In this series, MBS professors deal with current political and social issues by critically questioning them and analyzing them with scientific arguments. The purpose is to promote a critical discourse both in society and at MBS.
Recently, the Regional Comprehensive Economic Partnership (RCEP) was signed in Asia between 15 countries. It aims to reduce and abolish many tariffs in the coming years. While this event was not given too much attention by the general public, many business representatives are concerned about the threat of a loss of importance of Western economic powers.
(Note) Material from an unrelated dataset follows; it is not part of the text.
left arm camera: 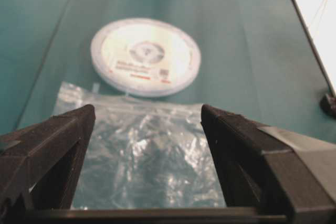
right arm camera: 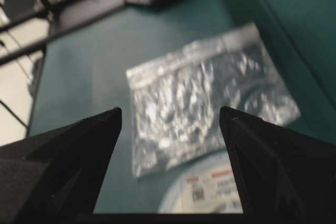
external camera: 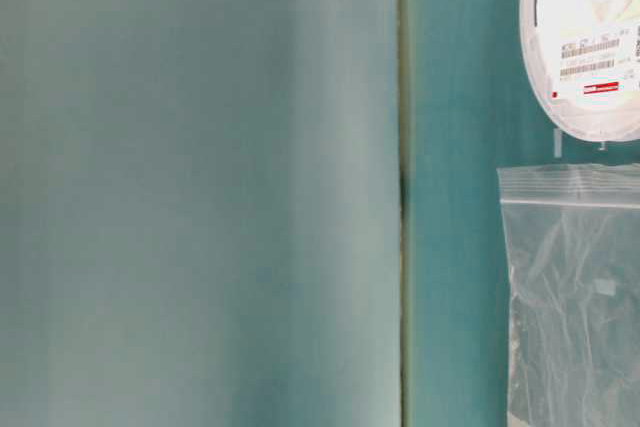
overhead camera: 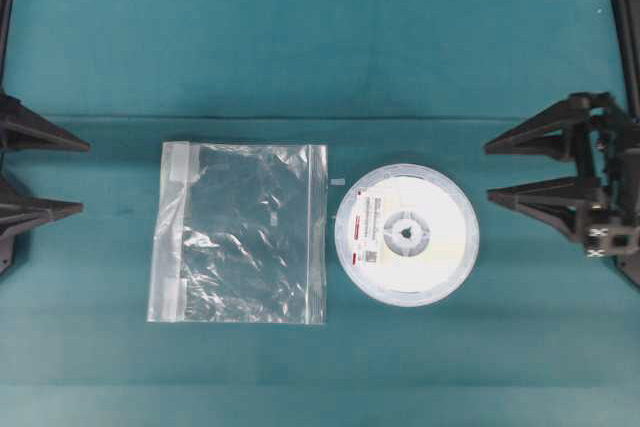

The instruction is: Take out the reel from the clear zip bag.

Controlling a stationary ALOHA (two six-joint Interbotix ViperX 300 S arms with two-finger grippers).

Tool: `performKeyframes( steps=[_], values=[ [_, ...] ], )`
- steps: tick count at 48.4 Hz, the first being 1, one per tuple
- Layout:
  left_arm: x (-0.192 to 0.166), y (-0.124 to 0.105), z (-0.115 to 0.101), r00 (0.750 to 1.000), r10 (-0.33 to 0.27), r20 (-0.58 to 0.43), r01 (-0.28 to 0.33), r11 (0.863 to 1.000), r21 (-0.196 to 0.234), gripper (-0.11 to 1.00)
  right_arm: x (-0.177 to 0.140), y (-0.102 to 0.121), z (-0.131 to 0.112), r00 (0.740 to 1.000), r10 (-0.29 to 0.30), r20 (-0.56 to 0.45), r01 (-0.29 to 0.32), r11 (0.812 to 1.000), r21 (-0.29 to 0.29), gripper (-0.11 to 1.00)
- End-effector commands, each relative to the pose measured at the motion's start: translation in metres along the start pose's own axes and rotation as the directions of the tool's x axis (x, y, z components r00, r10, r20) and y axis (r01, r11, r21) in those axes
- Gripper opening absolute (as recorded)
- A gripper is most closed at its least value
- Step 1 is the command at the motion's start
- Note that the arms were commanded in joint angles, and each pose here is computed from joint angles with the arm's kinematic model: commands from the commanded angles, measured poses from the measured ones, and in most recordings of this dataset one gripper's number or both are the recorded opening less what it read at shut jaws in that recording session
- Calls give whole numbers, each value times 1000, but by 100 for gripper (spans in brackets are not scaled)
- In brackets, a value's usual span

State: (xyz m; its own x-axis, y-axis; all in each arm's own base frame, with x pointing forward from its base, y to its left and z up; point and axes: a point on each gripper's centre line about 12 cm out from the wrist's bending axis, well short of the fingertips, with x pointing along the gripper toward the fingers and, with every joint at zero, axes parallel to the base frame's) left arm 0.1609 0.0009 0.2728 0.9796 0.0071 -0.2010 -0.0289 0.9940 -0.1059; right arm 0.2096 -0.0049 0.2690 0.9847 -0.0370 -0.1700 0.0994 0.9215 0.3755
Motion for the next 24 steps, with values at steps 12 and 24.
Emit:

And indeed, this agreement can and will have an enormous impact. It is said that given the mere economic and population size of this free trade zone – with almost 30% of the world’s population and almost 29% of world production – it will be able to set international standards. Standards are of enormous relevance, especially in international trade. Every continental European who has spent time in the United Kingdom or the United States knows, for example, that there is a different standard for plugs and sockets and that no electrical devices can be connected without suitable adapters. Of course, this also has an impact on the economy: firms that want to export to these markets must ultimately comply with the standards there. The situation will be similar for firms that want to export to the RCEP countries. And a large market can set standards by itself: One can well imagine that it would make little sense for a small country like Luxembourg to have its own plug standard. The market is simply too small and for many firms, adapting to this market would be out of proportion to the additional revenues.
A further effect directly affects trade flows. The creation of a free trade zone leads to distortions in international trade. Economically speaking, there are two effects, one of which is rather positive and the other rather negative (Morasch/Bartholomae 2017, Chapter 17.6.2). The positive effect is in the creation of trade: New trade is created, which originally did not exist because it was too expensive. However, the trade diversion is negative: original trade relations are reduced or abandoned in favor of the zone’s internal trading partners.
For example, a high-tech good costs 1000 euros in Europe, converted 1100 euros in Japan and 1200 euros in China. China levies a tariff of 15% on this good. This means that the product from Europe costs 1150 euros in China and the product from Japan 1265 euros. So the good from Europe is cheaper than the good from Japan and it is also cheaper than the domestic production, which is why China will import the good from Europe. If China and Japan join forces in a free trade zone such as RCEP and abolish tariffs on this good among themselves, the good from Europe will still cost 1150 euros in China, but the Japanese good will only cost 1100 euros. It is therefore cheaper than the European one. The trade creation is that there is now trade between Japan and China that did not exist before – this is positive because Japan produces more efficiently than China. But there is also a trade diversion, because the goods are no longer imported from Europe – which is again bad, because Europe is actually the most efficient producer.
What do we learn from this? On the one hand, a free trade agreement is to be welcomed, as it makes goods cheaper for many people and thus increases their standard of living. On the other hand, however, it leads to global distortions. In principle, tariffs should – in contrast to the current political trend – be reduced equally worldwide in order to increase the prosperity of all.
Morasch, K., Bartholomae, F.W. (2017): Handel und Wettbewerb auf globalen Märkten, 2. updated and extended ed., Springer Gabler: Wiesbaden.